Work instruction:
From the first line to the last, write out the listing exactly.

-.-.-

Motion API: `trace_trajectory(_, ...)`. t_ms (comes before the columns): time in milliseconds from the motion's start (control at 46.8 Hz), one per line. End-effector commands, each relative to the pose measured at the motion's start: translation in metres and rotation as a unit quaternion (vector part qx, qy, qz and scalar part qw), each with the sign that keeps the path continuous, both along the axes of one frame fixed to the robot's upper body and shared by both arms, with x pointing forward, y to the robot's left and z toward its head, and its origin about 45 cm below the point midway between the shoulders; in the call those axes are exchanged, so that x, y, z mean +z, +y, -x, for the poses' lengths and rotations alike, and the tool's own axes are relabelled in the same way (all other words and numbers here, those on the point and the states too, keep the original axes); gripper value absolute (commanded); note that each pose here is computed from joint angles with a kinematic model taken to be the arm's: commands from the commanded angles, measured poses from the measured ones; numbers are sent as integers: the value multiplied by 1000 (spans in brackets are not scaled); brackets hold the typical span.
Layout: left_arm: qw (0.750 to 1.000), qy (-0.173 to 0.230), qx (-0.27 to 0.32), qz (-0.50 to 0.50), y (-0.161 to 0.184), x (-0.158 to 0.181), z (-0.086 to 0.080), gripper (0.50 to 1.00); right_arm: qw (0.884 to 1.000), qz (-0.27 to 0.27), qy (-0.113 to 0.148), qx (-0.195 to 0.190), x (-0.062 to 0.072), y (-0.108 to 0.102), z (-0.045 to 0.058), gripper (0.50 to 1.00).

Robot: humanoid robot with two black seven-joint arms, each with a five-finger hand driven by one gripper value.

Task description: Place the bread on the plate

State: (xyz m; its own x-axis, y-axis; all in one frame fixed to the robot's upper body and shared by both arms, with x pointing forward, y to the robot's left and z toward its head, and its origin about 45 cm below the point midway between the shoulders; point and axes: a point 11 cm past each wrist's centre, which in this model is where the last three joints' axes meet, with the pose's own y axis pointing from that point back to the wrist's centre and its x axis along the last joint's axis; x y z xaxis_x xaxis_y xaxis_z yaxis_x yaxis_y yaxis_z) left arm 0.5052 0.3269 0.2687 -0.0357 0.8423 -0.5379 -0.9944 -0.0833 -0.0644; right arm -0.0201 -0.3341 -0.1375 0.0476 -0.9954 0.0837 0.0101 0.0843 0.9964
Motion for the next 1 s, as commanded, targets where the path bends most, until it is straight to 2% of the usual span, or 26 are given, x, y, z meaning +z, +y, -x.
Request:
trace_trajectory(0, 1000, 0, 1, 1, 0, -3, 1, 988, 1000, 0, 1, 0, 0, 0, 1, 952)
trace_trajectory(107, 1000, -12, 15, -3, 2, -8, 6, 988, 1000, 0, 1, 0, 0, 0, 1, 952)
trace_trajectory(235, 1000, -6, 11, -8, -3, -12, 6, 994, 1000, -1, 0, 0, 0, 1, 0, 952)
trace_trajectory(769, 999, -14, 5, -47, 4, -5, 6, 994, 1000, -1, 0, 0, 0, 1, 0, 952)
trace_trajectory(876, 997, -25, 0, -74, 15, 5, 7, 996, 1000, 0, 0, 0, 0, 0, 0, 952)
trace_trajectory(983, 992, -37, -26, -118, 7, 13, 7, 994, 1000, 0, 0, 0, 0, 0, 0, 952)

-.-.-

Output below:
Motion API: `trace_trajectory(_, ...)`. t_ms (comes before the columns): time in milliseconds from the motion's start (control at 46.8 Hz), one per line. End-effector commands, each relative to the pose measured at the motion's start: translation in metres and rotation as a unit quaternion (vector part qx, qy, qz and scalar part qw), each with the sign that keeps the path continuous, both along the axes of one frame fixed to the robot's upper body and shared by both arms, with x pointing forward, y to the robot's left and z toward its head, and its origin about 45 cm below the point midway between the shoulders; in the call those axes are exchanged, so that x, y, z mean +z, +y, -x, for the poses' lengths and rotations alike, and the tool's own axes are relabelled in the same way (all other words and numbers here, those on the point and the states too, keep the original axes); gripper value absolute (commanded); note that each pose here is computed from joint angles with a kinematic model taken to be the arm's: commands from the commanded angles, measured poses from the measured ones; numbers are sent as integers: the value multiplied by 1000 (spans in brackets are not scaled); brackets hold the typical span.
Layout: left_arm: qw (0.750 to 1.000), qy (-0.173 to 0.230), qx (-0.27 to 0.32), qz (-0.50 to 0.50), y (-0.161 to 0.184), x (-0.158 to 0.181), z (-0.086 to 0.080), gripper (0.50 to 1.00); right_arm: qw (0.884 to 1.000), qz (-0.27 to 0.27), qy (-0.113 to 0.148), qx (-0.195 to 0.190), x (-0.062 to 0.072), y (-0.108 to 0.102), z (-0.045 to 0.058), gripper (0.50 to 1.00).

Robot: humanoid robot with two black seven-joint arms, each with a five-finger hand driven by one gripper value.

Task description: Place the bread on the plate

State: (xyz m; its own x-axis, y-axis; all in one frame fixed to the robot's upper body and shared by both arms, with x pointing forward, y to the robot's left and z toward its head, and its origin about 45 cm below the point midway between the shoulders; point and axes: a point 11 cm past each wrist's centre, which in this model is where the last three joints' axes meet, with the pose's own y axis pointing from that point back to the wrist's centre and its x axis along the last joint's axis; x y z xaxis_x xaxis_y xaxis_z yaxis_x yaxis_y yaxis_z) left arm 0.5052 0.3269 0.2687 -0.0357 0.8423 -0.5379 -0.9944 -0.0833 -0.0644; right arm -0.0201 -0.3341 -0.1375 0.0476 -0.9954 0.0837 0.0101 0.0843 0.9964
Motion for the next 1 s, as commanded, targets where the path bends most, until it is straight to 2% of the usual span, or 26 are given, x, y, z meaning +z, +y, -x.
Request:
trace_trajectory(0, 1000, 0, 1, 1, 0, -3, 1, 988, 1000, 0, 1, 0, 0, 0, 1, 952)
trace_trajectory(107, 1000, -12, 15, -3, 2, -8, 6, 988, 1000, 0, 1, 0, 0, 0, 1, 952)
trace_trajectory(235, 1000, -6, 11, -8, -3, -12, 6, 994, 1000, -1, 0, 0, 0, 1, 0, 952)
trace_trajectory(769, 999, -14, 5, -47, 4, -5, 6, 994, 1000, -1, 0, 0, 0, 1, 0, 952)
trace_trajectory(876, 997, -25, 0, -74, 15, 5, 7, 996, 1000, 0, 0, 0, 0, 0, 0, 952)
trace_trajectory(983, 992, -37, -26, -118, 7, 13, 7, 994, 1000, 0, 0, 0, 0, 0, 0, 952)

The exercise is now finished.